Problem to solve: Work out how many lines of this material hold the word "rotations". Write only that number.

Raw data:

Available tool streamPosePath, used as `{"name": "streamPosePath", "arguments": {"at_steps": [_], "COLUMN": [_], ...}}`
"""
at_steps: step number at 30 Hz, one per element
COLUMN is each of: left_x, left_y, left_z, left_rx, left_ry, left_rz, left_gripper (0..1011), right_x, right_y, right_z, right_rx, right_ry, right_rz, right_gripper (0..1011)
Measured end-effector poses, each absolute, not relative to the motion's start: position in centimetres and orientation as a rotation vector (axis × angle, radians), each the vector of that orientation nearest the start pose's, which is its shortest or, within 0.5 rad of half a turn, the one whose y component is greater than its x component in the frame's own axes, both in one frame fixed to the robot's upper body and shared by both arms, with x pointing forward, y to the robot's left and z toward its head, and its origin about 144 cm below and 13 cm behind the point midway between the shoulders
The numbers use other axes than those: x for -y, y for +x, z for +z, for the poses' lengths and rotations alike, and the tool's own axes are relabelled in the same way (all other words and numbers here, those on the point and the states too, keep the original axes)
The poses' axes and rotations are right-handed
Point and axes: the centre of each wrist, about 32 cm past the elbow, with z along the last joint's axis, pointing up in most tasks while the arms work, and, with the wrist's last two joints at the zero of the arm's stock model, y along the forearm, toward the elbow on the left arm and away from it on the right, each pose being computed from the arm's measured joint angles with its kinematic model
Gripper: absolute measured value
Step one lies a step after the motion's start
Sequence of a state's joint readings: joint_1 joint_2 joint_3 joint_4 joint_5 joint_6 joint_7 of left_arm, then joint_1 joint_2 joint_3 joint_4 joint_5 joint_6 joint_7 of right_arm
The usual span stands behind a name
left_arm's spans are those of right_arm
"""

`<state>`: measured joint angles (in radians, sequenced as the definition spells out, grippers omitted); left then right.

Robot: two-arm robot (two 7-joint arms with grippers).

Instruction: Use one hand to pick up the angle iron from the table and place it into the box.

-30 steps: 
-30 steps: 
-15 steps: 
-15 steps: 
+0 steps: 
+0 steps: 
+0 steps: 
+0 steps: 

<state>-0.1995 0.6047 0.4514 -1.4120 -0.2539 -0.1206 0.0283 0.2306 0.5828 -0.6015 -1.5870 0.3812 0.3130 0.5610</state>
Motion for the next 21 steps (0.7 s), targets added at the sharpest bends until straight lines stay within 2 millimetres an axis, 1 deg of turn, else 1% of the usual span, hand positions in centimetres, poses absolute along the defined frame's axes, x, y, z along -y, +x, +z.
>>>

Your solution: 2